Он ничего не видел внутри, в кабине для пассажиров царил густой мрак.
– Лео!
Ответа не последовало
– Лео!
И снова тишина.
Хьюланн пролез, изворачиваясь, к двери, совсем обезумевший от горя. Чувство вины, которое только-только начало пропадать, вспыхнуло еще сильнее, чем до этого. Если мальчик мертв, то это он, наоли, убил его. Да. Он. Потому что он был за рулем, потому что он был не достаточно внимателен, потому что он был наоли, а наоли всегда точно выполняют предписания, необходимые для успешного полета.

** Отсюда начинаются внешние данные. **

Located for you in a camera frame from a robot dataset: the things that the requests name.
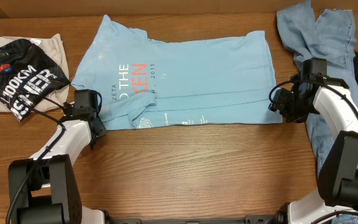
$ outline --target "blue jeans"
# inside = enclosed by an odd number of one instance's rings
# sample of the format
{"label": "blue jeans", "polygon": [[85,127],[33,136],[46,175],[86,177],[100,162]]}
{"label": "blue jeans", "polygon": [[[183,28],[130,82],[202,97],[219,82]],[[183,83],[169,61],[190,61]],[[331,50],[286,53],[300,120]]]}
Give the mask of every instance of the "blue jeans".
{"label": "blue jeans", "polygon": [[[301,63],[311,57],[327,60],[327,73],[333,78],[342,78],[351,91],[358,107],[358,86],[354,78],[353,58],[356,25],[352,11],[326,9],[314,20],[311,0],[277,12],[277,27],[286,49],[294,53],[298,69]],[[321,115],[309,114],[306,128],[317,159],[320,172],[334,139]],[[341,215],[333,223],[356,223],[358,218]]]}

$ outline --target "cardboard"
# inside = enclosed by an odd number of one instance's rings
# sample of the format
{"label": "cardboard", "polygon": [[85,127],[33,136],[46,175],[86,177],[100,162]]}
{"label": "cardboard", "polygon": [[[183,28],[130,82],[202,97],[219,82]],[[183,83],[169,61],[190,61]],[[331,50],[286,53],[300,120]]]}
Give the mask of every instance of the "cardboard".
{"label": "cardboard", "polygon": [[[0,0],[0,17],[275,12],[305,0]],[[313,0],[316,11],[352,9],[355,0]]]}

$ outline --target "light blue fabric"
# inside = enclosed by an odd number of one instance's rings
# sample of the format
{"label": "light blue fabric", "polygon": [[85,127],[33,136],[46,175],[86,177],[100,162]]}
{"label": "light blue fabric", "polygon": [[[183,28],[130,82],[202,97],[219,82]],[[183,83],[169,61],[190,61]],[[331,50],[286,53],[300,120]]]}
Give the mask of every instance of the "light blue fabric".
{"label": "light blue fabric", "polygon": [[282,122],[267,109],[275,75],[264,31],[165,43],[104,16],[72,85],[102,94],[108,130]]}
{"label": "light blue fabric", "polygon": [[[358,86],[354,78],[353,58],[356,25],[352,11],[325,10],[315,21],[311,1],[294,5],[277,12],[277,27],[286,49],[294,52],[298,69],[304,60],[311,57],[324,58],[328,62],[327,73],[333,78],[342,78],[351,91],[358,107]],[[317,158],[318,173],[322,168],[334,139],[321,115],[309,114],[306,128]],[[333,223],[356,223],[358,219],[341,215]]]}

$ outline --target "white cloth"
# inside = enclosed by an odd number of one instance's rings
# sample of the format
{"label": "white cloth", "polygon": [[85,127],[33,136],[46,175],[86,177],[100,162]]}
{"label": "white cloth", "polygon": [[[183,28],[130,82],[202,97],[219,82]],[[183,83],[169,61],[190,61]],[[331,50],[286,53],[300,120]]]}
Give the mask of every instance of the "white cloth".
{"label": "white cloth", "polygon": [[[32,39],[28,37],[0,37],[0,47],[17,39],[27,39],[38,45],[54,62],[56,62],[65,73],[67,79],[68,65],[65,50],[63,48],[63,42],[60,39],[60,34],[54,35],[51,39]],[[68,96],[68,85],[61,90],[55,90],[47,95],[47,98],[55,101],[59,105],[63,105],[67,100]],[[39,111],[47,111],[56,108],[57,106],[47,100],[42,100],[35,109]],[[0,112],[11,112],[3,103],[0,102]]]}

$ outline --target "wooden surface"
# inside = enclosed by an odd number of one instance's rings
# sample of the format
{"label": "wooden surface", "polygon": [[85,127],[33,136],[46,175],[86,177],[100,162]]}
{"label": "wooden surface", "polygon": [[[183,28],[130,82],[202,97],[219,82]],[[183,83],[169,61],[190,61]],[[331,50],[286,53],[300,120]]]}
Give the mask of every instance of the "wooden surface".
{"label": "wooden surface", "polygon": [[[355,12],[358,39],[358,12]],[[101,17],[0,19],[0,35],[62,35],[70,78]],[[278,36],[275,14],[114,16],[149,37],[178,42],[265,30],[278,82],[296,72]],[[70,90],[69,101],[73,99]],[[59,118],[61,112],[50,115]],[[0,223],[9,206],[7,168],[38,151],[56,124],[40,115],[19,123],[0,113]],[[215,218],[273,213],[316,187],[304,124],[202,125],[110,131],[74,165],[83,205],[114,218]]]}
{"label": "wooden surface", "polygon": [[[0,0],[0,18],[206,13],[271,13],[306,0]],[[352,9],[355,0],[312,0],[315,11]]]}

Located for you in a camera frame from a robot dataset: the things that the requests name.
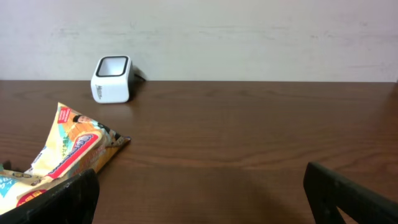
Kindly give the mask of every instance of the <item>wooden table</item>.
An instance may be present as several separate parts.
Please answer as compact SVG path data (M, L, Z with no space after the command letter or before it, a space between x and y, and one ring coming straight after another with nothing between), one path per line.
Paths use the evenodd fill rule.
M0 158L28 169L58 101L131 136L93 223L313 223L308 161L398 201L395 83L147 82L115 105L89 86L0 81Z

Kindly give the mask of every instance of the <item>wall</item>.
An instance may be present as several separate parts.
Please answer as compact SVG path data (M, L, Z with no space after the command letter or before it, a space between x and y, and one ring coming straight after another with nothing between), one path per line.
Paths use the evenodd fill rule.
M396 0L2 0L0 79L395 82Z

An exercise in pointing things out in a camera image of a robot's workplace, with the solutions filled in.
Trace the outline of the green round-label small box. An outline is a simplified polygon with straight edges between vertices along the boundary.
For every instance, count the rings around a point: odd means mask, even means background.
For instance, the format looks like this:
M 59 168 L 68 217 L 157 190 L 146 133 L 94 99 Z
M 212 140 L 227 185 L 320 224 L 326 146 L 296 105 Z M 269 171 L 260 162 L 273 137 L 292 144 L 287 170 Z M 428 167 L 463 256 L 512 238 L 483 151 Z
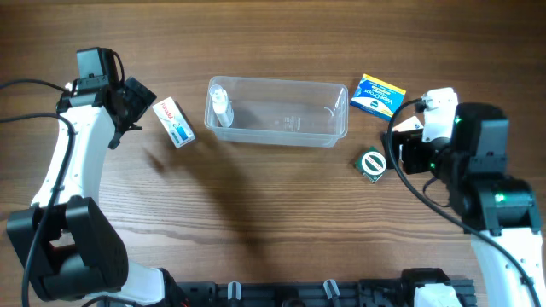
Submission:
M 386 158 L 374 147 L 361 154 L 354 165 L 371 183 L 379 181 L 386 172 Z

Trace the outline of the blue yellow VapoDrops box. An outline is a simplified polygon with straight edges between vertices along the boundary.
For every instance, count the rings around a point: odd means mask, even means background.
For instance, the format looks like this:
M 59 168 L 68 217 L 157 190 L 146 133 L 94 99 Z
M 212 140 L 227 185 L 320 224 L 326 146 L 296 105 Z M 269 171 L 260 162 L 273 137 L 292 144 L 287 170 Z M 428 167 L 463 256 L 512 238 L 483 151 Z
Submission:
M 406 90 L 364 74 L 350 104 L 377 118 L 390 121 L 394 112 L 402 105 L 405 94 Z

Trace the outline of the white orange medicine box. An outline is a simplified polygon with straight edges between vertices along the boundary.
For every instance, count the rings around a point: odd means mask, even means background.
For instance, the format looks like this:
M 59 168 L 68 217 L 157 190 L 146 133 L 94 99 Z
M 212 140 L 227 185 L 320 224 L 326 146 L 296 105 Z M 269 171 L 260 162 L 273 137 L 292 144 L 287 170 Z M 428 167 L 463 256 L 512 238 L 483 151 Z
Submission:
M 405 131 L 411 131 L 411 130 L 420 130 L 423 128 L 423 124 L 421 121 L 416 117 L 412 116 L 405 121 L 395 125 L 392 128 L 393 132 L 405 132 Z

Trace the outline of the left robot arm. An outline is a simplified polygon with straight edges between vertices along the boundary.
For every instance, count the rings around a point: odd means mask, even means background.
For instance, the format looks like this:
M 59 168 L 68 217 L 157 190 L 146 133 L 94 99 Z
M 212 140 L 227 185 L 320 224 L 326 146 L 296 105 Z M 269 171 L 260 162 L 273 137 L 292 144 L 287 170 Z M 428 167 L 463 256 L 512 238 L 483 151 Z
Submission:
M 156 95 L 126 78 L 106 48 L 77 53 L 79 76 L 61 92 L 52 118 L 59 134 L 42 187 L 29 208 L 9 215 L 7 234 L 24 267 L 21 303 L 176 306 L 183 292 L 164 269 L 128 259 L 124 242 L 98 206 L 106 152 L 138 130 Z

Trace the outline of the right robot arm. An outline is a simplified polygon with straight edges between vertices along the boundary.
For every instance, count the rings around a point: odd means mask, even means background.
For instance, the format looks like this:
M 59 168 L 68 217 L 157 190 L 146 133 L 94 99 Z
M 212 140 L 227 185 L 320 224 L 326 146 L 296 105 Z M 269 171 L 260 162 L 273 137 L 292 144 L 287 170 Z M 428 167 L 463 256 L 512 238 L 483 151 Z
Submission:
M 531 185 L 506 172 L 509 121 L 491 104 L 466 102 L 445 119 L 449 137 L 426 144 L 423 130 L 396 132 L 383 145 L 406 188 L 471 236 L 491 306 L 543 306 L 543 236 Z M 418 192 L 407 176 L 429 171 L 448 190 L 454 217 Z

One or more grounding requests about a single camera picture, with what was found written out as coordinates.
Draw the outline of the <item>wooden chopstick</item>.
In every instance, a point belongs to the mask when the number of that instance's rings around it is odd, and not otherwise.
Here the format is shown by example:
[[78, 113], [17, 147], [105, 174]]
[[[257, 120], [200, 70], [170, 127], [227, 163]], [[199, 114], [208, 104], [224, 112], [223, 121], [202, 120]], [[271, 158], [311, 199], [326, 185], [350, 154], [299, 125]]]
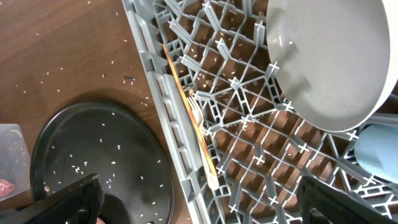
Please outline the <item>wooden chopstick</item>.
[[203, 138], [203, 135], [201, 134], [201, 131], [200, 131], [200, 129], [199, 129], [199, 126], [197, 125], [197, 121], [196, 121], [196, 119], [194, 118], [192, 107], [190, 106], [190, 105], [193, 105], [193, 103], [189, 102], [188, 98], [186, 97], [186, 95], [185, 95], [185, 93], [184, 93], [184, 90], [183, 90], [182, 85], [181, 85], [181, 83], [180, 83], [180, 80], [179, 80], [177, 71], [176, 71], [175, 66], [174, 66], [174, 64], [173, 64], [172, 58], [171, 58], [171, 56], [170, 56], [170, 54], [169, 54], [167, 45], [166, 45], [166, 44], [163, 44], [163, 45], [162, 45], [162, 48], [163, 48], [163, 50], [164, 50], [164, 52], [165, 52], [166, 59], [167, 59], [167, 61], [168, 61], [168, 63], [169, 63], [170, 69], [171, 69], [171, 71], [172, 71], [172, 76], [173, 76], [174, 81], [175, 81], [175, 83], [176, 83], [178, 92], [180, 93], [181, 99], [182, 99], [182, 101], [183, 101], [183, 103], [184, 103], [184, 106], [185, 106], [185, 108], [186, 108], [186, 111], [187, 111], [187, 113], [188, 113], [188, 116], [189, 116], [189, 118], [190, 118], [190, 120], [191, 120], [191, 122], [192, 122], [192, 126], [193, 126], [193, 128], [194, 128], [194, 130], [195, 130], [195, 134], [196, 134], [196, 137], [197, 137], [197, 139], [198, 139], [199, 145], [200, 145], [200, 147], [201, 147], [201, 151], [203, 152], [203, 157], [204, 157], [205, 163], [207, 164], [207, 166], [208, 166], [208, 168], [209, 168], [209, 170], [210, 170], [210, 174], [211, 174], [212, 176], [217, 177], [216, 169], [215, 169], [215, 167], [214, 167], [214, 164], [213, 164], [213, 162], [212, 162], [212, 159], [211, 159], [211, 157], [210, 157], [210, 154], [209, 154], [209, 152], [207, 151], [208, 148], [207, 148], [206, 142], [205, 142], [205, 140], [204, 140], [204, 138]]

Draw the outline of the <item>grey round plate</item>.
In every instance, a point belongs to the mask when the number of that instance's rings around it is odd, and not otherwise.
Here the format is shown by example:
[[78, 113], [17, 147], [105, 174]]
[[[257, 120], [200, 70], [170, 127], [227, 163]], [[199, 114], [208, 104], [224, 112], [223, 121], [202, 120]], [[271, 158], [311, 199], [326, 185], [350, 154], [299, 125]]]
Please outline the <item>grey round plate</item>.
[[283, 94], [324, 131], [364, 123], [397, 83], [397, 0], [271, 0], [266, 36]]

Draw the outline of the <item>light blue cup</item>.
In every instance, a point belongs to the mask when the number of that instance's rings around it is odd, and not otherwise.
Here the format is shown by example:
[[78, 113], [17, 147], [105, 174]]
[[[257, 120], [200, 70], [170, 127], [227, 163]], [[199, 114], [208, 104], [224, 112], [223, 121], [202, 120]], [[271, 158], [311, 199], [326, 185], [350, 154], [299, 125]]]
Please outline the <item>light blue cup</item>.
[[372, 124], [354, 145], [358, 164], [367, 172], [397, 183], [397, 127]]

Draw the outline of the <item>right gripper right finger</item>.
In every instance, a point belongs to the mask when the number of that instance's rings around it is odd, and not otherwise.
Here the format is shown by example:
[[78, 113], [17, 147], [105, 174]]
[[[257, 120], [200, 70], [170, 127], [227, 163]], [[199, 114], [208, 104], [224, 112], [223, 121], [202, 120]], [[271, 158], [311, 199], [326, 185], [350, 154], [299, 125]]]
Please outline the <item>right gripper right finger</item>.
[[304, 224], [395, 224], [310, 176], [302, 177], [297, 201]]

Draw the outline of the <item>red snack wrapper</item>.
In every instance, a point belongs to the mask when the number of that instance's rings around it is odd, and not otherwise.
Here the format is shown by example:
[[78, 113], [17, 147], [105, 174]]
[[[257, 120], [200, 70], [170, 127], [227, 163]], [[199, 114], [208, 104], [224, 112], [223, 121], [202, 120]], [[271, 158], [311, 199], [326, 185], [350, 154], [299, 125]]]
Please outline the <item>red snack wrapper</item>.
[[14, 192], [14, 184], [1, 179], [0, 180], [0, 197], [6, 197]]

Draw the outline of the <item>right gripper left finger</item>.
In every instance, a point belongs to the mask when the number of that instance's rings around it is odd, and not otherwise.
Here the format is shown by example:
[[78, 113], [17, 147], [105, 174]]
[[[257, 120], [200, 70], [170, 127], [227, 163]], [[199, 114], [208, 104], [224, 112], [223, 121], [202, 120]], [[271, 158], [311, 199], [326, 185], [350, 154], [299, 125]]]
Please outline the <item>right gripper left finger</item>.
[[98, 174], [92, 173], [51, 196], [1, 219], [1, 223], [96, 224], [104, 203]]

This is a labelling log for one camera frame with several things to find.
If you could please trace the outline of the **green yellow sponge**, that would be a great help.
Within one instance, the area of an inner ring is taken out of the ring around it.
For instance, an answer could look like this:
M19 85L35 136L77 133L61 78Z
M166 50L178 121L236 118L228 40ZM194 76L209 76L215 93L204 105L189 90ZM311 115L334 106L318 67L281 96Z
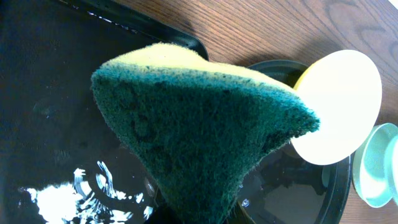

Дверь не поддавалась, зажатая изнутри изогнутыми и смещенными поврежденными частями. Машина лишь трещала по швам
Хьюланн дергал дверь до изнеможения. Затем он снова позвал мальчика.
Тот не отвечал.
Он пытался уловить хоть какие-то признаки жизни в машине, но был оглушен бурей, усиливавшейся с каждой минутой. Ее завывания становились все более громкими и резкими.
Сделав еще несколько безуспешных попыток, Хьюланн осмотрел заднюю часть машины в поисках пролома в корпусе, чтобы пробраться внутрь. Он увидел, что ветровое стекло по всему периметру было разбито. По краям рамы осталось только несколько осколков. Он выбил их ладонью, затем, упершись ногами о скалу и капот, пробрался в машину.
Лео, должно быть, отполз – или его отбросило – за сиденья в багажный отсек. Там осталось единственное безопасное место в тяжелой, искореженной машине. Хьюланн поднял вещмешок с ноги мальчика и перевернул его на спину.
– Лео, – позвал он мягко. Затем громче. Потом он уже кричал, хлопая ладонью по маленькому личику.
Лицо мальчика оставалось мертвенно-бледным. Губы слегка посинели. Используя чувствительные подушечки на кончиках пальцев, Хьюланн ощупал кожу мальчика, чтобы определить температуру его тела, и установил, что она была ужасающе низкой. Он вспомнил, какая у людей низкая сопротивляемость к холоду. Двух часов на морозе было достаточно, чтобы причинить непоправимый вред их хрупкому организму.
Он порылся в вещмешке, вытащил мощный персональный обогреватель и нажал большим пальцем кнопки на гладком сером предмете, похожем больше на отполированный водой камень. И в ту же секунду почувствовал мощный поток тепла, которое даже ему было приятно. Он положил прибор возле мальчика и принялся ждать.
Через несколько минут снег, набившийся в машину, растаял и потек по наклонному полу, скапливаясь в углах. Синее лицо мальчика начало розоветь. Хьюланн посчитал, что самое время ввести стимулятор. Из разбросанных в мешке медикаментов он наполнил иглу сывороткой и ввел ее в пульсирующую вену на запястье мальчика, стараясь быть предельно осторожным, чтобы не причинить вреда, не рассчитав свои силы.
Мальчик зашевелился и вдруг вскочил как после ночного кошмара. Хьюланн успокоил его, погладив по золотистой голове. Однако прошло еще десять минут после этих первых признаков возвращения Лео к жизни, когда мальчик осознанно открыл глаза. Они были налиты кровью.
– Привет, – сказал он Хьюланну. – Как холодно.
– Сейчас станет теплее.
Мальчик придвинулся к обогревателю.
– Ты в порядке?
– Замерз.
– А кроме этого? Переломы? Раны?
– Не думаю.
Хьюланн прислонился к спинке пассажирского сиденья, а сам сидел на том, что должно было быть стеной. Он глубоко вдохнул через рот, почувствовал, что первичные ноздри все еще закрыты, и открыл их. Теплый воздух приятно разливался по легким.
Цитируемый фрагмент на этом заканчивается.